Departments of Lab Medicine-Pathology & Bioengineering, University of Washington, Seattle, WA, USA.
Nat Cardiovasc Res. 2022 Aug;1(8):761-774. doi: 10.1038/s44161-022-00116-7. Epub 2022 Aug 12.
Heart failure (HF) is a leading cause of morbidity and mortality. Studies in animal models and patients with HF revealed a prominent role for CD4+ T cell immune responses in the pathogenesis of HF and highlighted an active crosstalk between cardiac fibroblasts and IFNγ producing CD4+ T cells that results in profibrotic myofibroblast transformation. Whether cardiac fibroblasts concomitantly modulate pathogenic cardiac CD4+ T cell immune responses is unknown. Here we show report that murine cardiac fibroblasts express major histocompatibility complex type II (MHCII) in two different experimental models of cardiac inflammation. We demonstrate that cardiac fibroblasts take up and process antigens for presentation to CD4+ T cells via MHCII induced by IFNγ. Conditional deletion of in cardiac fibroblasts ameliorates cardiac remodelling and dysfunction induced by cardiac pressure overload. Collectively, we demonstrate that cardiac fibroblasts function as antigen presenting cells (APCs) and contribute to cardiac fibrosis and dysfunction through IFNγ induced MHCII.

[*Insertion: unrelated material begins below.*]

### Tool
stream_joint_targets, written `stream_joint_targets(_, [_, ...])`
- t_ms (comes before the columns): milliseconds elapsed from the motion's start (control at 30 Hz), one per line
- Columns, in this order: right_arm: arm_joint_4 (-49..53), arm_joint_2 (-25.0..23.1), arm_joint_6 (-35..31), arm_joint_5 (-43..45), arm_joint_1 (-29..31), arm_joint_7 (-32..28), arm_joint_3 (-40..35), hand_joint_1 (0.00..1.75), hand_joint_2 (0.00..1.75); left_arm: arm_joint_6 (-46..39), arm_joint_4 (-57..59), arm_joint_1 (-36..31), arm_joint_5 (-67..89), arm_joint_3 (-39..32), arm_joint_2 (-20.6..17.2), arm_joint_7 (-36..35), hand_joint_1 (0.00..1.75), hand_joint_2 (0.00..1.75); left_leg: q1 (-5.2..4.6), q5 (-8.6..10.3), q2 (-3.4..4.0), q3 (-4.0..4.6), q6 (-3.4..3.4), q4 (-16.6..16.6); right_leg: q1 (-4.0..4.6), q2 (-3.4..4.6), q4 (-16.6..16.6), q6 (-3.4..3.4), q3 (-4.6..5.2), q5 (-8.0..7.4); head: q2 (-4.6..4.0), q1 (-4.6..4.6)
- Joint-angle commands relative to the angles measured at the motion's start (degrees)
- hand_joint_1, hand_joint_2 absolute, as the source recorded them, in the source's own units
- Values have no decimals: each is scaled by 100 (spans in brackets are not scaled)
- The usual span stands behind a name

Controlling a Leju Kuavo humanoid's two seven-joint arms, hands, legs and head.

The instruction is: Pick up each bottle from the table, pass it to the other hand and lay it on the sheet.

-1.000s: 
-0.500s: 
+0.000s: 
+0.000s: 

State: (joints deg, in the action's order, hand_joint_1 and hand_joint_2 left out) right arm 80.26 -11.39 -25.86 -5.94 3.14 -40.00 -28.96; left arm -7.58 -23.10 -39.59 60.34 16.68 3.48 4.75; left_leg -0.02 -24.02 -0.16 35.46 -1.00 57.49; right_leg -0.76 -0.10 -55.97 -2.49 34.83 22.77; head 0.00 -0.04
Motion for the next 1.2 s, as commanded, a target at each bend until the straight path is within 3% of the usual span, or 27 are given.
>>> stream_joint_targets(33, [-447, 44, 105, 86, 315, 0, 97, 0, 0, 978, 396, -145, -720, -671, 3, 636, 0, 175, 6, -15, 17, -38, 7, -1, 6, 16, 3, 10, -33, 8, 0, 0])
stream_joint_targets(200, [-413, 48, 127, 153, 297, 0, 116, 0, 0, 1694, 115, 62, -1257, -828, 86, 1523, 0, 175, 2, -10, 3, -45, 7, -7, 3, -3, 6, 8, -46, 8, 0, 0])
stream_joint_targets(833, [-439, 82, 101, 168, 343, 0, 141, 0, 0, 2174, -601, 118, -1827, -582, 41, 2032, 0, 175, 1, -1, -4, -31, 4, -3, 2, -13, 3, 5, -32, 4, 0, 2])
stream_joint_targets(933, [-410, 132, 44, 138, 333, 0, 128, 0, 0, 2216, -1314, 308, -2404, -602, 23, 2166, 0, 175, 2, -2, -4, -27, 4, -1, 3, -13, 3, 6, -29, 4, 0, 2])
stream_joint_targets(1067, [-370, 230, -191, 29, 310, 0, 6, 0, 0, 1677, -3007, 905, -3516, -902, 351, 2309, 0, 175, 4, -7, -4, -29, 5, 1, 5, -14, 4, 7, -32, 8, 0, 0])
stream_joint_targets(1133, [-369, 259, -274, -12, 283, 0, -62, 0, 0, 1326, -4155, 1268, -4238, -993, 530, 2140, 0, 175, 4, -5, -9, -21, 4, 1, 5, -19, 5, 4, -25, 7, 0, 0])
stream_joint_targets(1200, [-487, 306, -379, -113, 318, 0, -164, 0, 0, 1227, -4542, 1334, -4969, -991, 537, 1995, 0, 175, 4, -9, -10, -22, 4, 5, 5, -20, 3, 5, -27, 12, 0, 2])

心力衰竭(HF)是发病和死亡的主要原因。对动物模型和HF患者的研究揭示了CD4 + T细胞免疫反应在HF发病机制中的重要作用,并突出了心脏成纤维细胞与产生IFNγ的CD4 + T细胞之间的活跃串扰,这导致了促纤维化的肌成纤维细胞转化。心脏成纤维细胞是否同时调节致病性心脏CD4 + T细胞免疫反应尚不清楚。在这里,我们报告在两种不同的心脏炎症实验模型中,小鼠心脏成纤维细胞表达主要组织相容性复合体II类(MHCII)。我们证明心脏成纤维细胞摄取和处理抗原,通过IFNγ诱导的MHCII呈递给CD4 + T细胞。心脏成纤维细胞中 的条件性缺失改善了心脏压力过载诱导的心脏重塑和功能障碍。总体而言,我们证明心脏成纤维细胞作为抗原呈递细胞(APC)发挥作用,并通过IFNγ诱导的MHCII促进心脏纤维化和功能障碍。